El fenómeno de Bolsonaro, alimentado por casi cinco millones de seguidores en Facebook, ha llevado a los analistas a revisar sus teorías sobre el conservadurismo de los brasileños, además de constatar la desconfianza de una buena parte país en sus políticos. Uno de los datos más llamativos es que el 60% de sus electores tienen menos de 34 años, votantes que nunca conocieron la dictadura militar de Brasil (1964-1985), defendida sin ambigüedades por el candidato.

“Es el único que no haría más de lo mismo”, afirma Gléiser de Souza, un electricista negro y desempleado de 26 años, nacido en la periferia de Río. “Si el candidato es consciente de que el gran problema económico de Brasil es la corrupción, si está dispuesto a enfrentarla, es, con seguridad, la mejor opción”, defiende el ingeniero Thiago Borges, de 36 años. Bolsonaro también obtiene mejores resultados entre los más ricos y escolarizados.

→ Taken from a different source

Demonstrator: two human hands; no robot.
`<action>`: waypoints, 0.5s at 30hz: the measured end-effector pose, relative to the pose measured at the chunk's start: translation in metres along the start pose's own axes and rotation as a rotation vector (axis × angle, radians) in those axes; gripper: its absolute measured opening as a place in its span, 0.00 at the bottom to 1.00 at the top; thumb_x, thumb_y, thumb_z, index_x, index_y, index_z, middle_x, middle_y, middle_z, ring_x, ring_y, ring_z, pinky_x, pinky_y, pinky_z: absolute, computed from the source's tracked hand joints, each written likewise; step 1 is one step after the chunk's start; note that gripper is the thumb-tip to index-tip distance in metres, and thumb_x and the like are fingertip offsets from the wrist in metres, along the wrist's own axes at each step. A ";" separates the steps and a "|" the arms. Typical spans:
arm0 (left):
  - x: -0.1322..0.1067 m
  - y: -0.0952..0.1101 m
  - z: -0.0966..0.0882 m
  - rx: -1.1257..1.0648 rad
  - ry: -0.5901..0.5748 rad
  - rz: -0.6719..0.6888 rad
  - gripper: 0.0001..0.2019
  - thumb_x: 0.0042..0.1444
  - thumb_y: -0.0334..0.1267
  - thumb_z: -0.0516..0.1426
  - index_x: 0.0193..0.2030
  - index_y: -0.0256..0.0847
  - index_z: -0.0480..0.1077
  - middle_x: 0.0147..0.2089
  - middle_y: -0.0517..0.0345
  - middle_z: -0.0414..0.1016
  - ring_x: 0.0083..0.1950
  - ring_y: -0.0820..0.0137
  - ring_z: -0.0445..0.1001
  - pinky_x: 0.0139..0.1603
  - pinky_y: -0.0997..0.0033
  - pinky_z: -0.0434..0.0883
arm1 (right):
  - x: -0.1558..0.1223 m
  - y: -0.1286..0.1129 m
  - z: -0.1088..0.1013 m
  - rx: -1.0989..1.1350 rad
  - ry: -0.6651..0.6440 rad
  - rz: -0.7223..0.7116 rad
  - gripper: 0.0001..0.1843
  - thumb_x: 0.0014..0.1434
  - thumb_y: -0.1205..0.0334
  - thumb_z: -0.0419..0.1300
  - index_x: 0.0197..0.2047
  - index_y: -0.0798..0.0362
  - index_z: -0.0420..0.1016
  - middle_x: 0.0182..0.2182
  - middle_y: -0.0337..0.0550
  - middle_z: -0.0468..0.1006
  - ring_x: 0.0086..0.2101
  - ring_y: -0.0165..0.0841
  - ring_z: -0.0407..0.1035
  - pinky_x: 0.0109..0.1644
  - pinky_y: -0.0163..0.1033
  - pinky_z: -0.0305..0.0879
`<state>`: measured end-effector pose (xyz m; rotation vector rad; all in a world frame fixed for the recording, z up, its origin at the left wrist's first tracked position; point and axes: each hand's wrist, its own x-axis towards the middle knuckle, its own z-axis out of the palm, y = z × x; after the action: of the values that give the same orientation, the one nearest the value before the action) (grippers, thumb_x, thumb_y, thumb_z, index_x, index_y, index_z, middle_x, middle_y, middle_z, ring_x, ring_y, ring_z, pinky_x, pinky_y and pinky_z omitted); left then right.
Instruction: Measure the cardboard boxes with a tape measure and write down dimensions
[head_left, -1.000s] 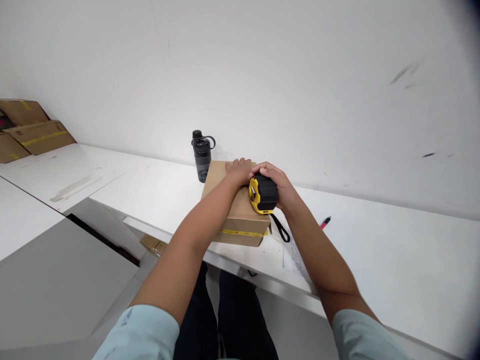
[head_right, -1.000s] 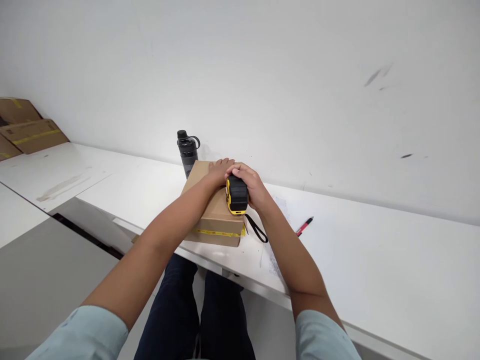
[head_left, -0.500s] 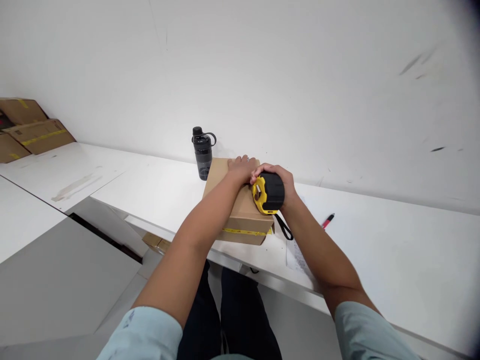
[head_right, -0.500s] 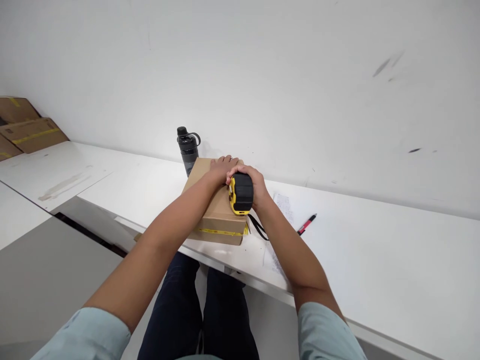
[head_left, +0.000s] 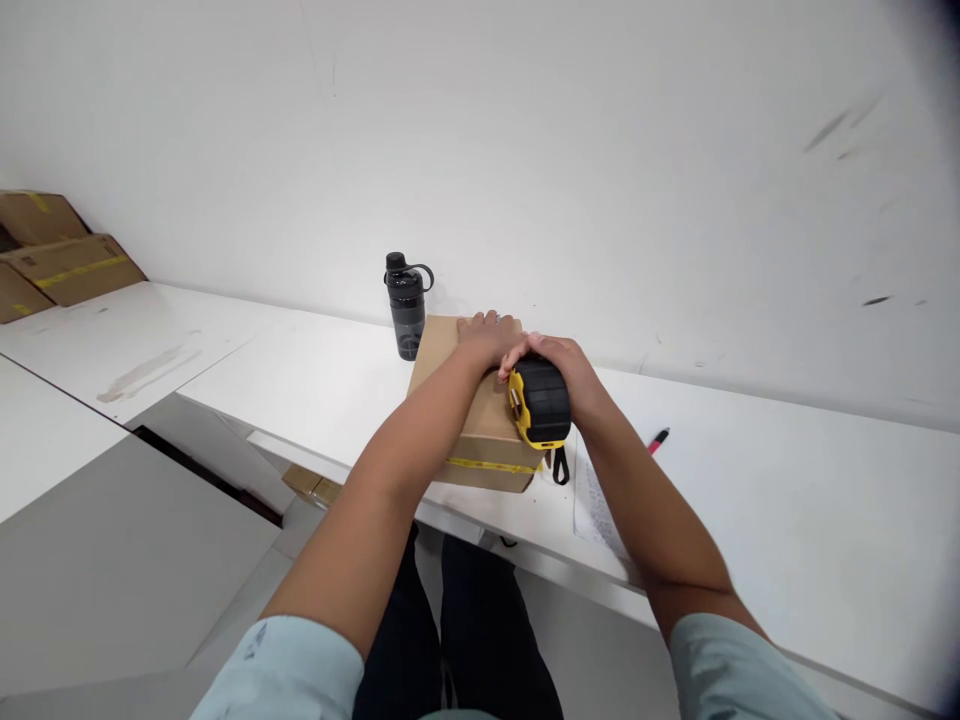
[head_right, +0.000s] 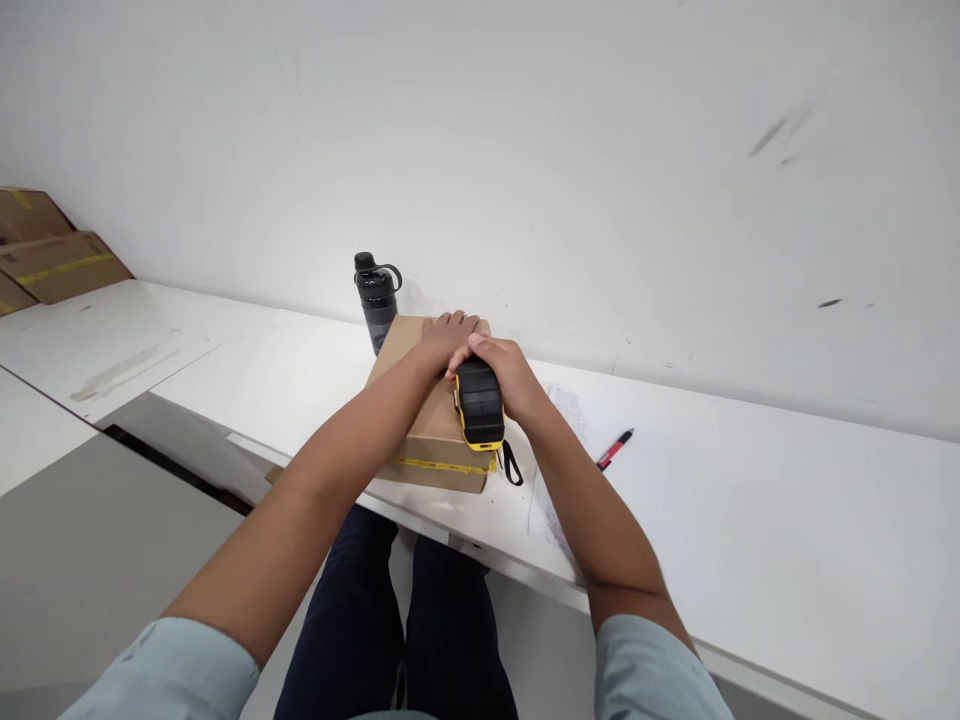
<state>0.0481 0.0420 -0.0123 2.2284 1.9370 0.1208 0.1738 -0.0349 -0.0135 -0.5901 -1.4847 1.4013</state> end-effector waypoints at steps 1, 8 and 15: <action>0.000 0.000 -0.001 0.008 -0.002 0.018 0.34 0.45 0.54 0.73 0.58 0.54 0.67 0.64 0.55 0.74 0.65 0.55 0.72 0.69 0.53 0.66 | -0.001 0.000 -0.001 -0.001 0.013 -0.062 0.29 0.54 0.30 0.69 0.26 0.51 0.83 0.27 0.48 0.81 0.33 0.39 0.77 0.42 0.45 0.75; 0.001 -0.002 0.000 0.043 0.092 0.061 0.23 0.67 0.58 0.55 0.62 0.50 0.69 0.71 0.45 0.69 0.75 0.47 0.61 0.76 0.40 0.55 | -0.002 0.002 -0.006 -0.013 -0.061 -0.223 0.30 0.60 0.31 0.64 0.21 0.48 0.82 0.25 0.47 0.78 0.36 0.42 0.77 0.45 0.47 0.74; -0.005 0.004 -0.011 0.077 0.020 0.053 0.21 0.67 0.55 0.55 0.61 0.50 0.70 0.70 0.47 0.70 0.74 0.50 0.64 0.74 0.44 0.58 | -0.005 -0.008 0.000 0.018 -0.062 -0.142 0.33 0.56 0.28 0.66 0.19 0.50 0.80 0.19 0.44 0.73 0.24 0.35 0.70 0.31 0.43 0.67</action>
<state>0.0492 0.0373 -0.0003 2.3366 1.9252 0.0775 0.1774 -0.0409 -0.0069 -0.4247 -1.5306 1.3311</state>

La popularidad del exmilitar —que pese a todo cuenta con un rechazo del 33%, según Datafolha— surfea varias olas que agitan la sociedad de Brasil. Su discurso de que “el mejor delincuente es el delincuente muerto” engancha a millones de brasileños atemorizados por la violencia cotidiana de un país con más de 60.000 asesinatos al año. El derechista radical también capitaliza el odio que una parte del país, sobre todo en la clase media, ha cultivado contra Lula. Y se mueve como nadie en medio de la histeria moralista que se ha apoderado de un sector de los brasileños. Los casos de intolerancia se han multiplicado en los últimos meses, con el hostigamiento a artistas, feministas o miembros del movimiento LGTB, acciones aplaudidas con entusiasmo por Bolsonaro y sus seguidores. “La marca emocional que Bolsonaro alimentó de combatir la violencia con violencia y su discurso moralizador han sido comprados con mucha convicción”, afirma el director de Datafolha. Las encuestas, sin embargo, revelan que una mayoría de los brasileños defienden posiciones progresistas sobre derechos humanos, matrimonio gay o aborto.

En una situación normal, como decía a este periódico el sociólogo Celso de Barros cuando el diputado comenzó a destacarse en las encuestas, cualquier candidato tradicional aplastaría a Bolsonaro. “Si la política brasileña funcionase mínimamente, él sería solo un contrapunto cómico de la elección de 2018”, decía Barros. “Pero no tenemos una situación normal”.